New York City Mayor Michael Bloomberg is asking FERC Chairman Joseph Kelliher to help facilitate talks between FERC staff and New York City energy personnel to address energy-related issues facing the Big Apple, including bolstering the transmission grid.
"New York is an unparalleled world financial and business center, and is uniquely dependent on electricity and the infrastructure that supports it," Bloomberg said in his March 7 letter to Kelliher that was recently posted on FERC's website [RM06-4]. "For that reason, I directed the creation of an energy policy task force for the city to assess our future energy needs, and assist in developing the means to meet them."
Bloomberg noted that one of the "critical concerns" the task force identified was that of developing transmission lines to augment in-city power generation "and other means, such as distributed resources, to meet our expected energy demand over the next five years."
The mayor noted that given the passage of the federal Energy Policy Act of 2005, "and the increased authority that the act vests in the Commission to assess transmission investment incentives, FERC has assumed important new responsibilities. I realize that you now have ongoing proceedings to address this issue. The regulatory or legislative responses developed out of those proceedings will undoubtedly be key elements in fostering a robust transmission grid for the future.

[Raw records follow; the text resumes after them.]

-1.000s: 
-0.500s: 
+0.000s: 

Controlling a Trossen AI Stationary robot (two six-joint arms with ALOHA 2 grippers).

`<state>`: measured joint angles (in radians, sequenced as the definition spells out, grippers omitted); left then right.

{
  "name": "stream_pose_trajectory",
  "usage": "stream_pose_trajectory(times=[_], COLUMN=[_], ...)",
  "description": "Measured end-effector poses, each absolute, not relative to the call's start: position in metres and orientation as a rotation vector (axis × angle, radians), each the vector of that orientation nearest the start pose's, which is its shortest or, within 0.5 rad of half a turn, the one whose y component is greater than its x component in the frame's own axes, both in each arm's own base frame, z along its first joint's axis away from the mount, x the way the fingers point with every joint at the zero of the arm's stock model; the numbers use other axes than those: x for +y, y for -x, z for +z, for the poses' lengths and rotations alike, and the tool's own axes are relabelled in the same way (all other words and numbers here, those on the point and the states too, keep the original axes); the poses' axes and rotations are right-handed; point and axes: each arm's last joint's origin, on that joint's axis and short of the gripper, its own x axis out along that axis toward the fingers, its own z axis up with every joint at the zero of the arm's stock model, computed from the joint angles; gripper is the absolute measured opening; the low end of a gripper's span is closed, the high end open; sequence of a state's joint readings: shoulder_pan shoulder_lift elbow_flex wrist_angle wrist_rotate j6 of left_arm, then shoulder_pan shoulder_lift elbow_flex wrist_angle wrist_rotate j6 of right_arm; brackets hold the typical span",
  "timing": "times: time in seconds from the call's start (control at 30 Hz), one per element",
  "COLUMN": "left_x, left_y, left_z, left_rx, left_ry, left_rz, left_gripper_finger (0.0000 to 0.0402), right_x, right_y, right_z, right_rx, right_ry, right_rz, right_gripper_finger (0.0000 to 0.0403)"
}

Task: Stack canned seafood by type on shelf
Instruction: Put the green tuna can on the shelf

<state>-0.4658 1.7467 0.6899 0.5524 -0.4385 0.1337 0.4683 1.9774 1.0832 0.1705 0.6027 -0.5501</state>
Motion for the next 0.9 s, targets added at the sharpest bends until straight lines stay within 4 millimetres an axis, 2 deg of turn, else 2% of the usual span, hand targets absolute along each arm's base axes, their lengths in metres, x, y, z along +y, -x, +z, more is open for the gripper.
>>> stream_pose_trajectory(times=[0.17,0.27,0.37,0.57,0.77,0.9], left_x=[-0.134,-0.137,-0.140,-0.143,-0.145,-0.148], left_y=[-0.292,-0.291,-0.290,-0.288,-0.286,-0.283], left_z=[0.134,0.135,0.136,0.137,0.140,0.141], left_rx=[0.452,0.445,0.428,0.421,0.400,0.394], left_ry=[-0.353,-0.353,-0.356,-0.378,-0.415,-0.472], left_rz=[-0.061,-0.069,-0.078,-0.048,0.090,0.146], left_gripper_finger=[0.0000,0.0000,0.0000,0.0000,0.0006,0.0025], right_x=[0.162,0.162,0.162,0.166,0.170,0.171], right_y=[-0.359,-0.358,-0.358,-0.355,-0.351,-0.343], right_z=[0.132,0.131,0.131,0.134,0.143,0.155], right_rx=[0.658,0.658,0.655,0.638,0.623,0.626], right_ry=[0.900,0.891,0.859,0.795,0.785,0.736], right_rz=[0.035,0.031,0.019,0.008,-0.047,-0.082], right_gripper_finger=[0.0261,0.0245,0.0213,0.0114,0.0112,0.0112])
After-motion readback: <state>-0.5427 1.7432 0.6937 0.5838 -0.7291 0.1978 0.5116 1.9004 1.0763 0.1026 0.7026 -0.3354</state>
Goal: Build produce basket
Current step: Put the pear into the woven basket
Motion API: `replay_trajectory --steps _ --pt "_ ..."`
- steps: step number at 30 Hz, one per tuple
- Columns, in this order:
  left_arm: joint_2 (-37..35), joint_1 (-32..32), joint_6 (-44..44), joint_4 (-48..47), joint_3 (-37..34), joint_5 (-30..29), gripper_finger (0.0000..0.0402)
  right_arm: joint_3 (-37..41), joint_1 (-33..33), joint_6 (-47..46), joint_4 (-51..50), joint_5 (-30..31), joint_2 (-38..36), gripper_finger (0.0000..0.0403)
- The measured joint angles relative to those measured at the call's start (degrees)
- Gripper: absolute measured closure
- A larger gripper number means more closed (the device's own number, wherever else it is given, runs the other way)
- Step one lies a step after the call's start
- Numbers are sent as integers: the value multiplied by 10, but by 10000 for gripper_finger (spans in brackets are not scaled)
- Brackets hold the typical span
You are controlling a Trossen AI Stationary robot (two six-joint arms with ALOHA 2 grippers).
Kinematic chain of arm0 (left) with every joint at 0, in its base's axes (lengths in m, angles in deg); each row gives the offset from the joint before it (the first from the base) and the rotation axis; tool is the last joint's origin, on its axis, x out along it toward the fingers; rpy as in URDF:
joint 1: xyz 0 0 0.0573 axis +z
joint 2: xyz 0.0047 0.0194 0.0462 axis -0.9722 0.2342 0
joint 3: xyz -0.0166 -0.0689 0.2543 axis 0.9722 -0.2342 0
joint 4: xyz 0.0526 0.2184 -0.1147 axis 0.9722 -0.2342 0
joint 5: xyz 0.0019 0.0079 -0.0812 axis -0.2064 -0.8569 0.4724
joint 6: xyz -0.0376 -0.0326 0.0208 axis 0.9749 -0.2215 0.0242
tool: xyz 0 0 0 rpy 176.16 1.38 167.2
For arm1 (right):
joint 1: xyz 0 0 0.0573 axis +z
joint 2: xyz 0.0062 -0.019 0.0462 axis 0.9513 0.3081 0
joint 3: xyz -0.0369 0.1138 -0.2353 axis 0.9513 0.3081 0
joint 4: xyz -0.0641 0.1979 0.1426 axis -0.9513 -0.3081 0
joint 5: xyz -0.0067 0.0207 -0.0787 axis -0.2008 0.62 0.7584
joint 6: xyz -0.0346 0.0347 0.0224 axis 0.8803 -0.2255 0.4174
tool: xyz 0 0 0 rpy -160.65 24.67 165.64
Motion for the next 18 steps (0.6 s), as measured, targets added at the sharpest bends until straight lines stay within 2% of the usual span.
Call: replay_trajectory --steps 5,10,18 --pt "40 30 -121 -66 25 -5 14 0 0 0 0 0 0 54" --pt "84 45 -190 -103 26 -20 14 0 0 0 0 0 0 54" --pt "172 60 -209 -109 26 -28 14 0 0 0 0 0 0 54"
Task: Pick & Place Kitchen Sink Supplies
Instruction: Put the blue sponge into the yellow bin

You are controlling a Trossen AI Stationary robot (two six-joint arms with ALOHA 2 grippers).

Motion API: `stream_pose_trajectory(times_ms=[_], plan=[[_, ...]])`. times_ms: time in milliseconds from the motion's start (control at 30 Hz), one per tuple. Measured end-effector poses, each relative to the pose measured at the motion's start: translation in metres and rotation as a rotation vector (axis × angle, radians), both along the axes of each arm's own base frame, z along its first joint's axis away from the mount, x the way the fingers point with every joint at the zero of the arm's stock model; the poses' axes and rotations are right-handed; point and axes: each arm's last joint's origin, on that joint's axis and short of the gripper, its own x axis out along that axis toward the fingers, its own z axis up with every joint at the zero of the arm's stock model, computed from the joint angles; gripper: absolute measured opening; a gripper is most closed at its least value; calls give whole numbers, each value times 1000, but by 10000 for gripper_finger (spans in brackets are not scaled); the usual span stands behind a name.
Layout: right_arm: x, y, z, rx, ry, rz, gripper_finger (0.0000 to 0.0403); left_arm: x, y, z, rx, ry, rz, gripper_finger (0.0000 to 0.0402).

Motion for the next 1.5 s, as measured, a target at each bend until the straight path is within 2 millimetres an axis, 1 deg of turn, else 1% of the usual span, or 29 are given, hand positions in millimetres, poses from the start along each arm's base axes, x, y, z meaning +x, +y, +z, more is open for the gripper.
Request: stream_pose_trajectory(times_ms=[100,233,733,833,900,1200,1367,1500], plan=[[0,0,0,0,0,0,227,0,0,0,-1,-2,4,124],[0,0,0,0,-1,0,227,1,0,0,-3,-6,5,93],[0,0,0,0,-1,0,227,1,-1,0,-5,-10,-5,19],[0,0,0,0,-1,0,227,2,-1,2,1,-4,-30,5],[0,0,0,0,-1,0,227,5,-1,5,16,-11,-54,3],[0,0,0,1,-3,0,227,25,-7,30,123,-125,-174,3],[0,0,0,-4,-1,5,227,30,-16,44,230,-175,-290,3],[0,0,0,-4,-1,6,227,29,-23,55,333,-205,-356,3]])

City representatives will, at my direction, participate in those matters."
But beyond the formal process of rulemaking and public comment on specific proposals, "I believe that this issue is of sufficient concern to New York City that I have asked my energy policy staff to reach out to the appropriate parties at FERC to discuss the particular needs of the city, and to examine cooperative efforts to meet those needs in a manner that is consistent with the Commission's scope of authority," wrote Bloomberg.
The mayor therefore asked for Kelliher's assistance in facilitating discussions in Washington, DC, between FERC staff and New York City energy personnel. "The goal would be to better understand the process and objectives of increased federal involvement in this area, and to work collaboratively to promote the energy security and affordability goals that are critical to the continued growth and prosperity of New York City and the nation."
A recent report prepared by the New York Building Congress said that the city could see a power shortfall as early as 2010. The report also said that New York City needs an additional 6,000 to 7,000 MW of new power capacity and transmission/distribution infrastructure by 2025.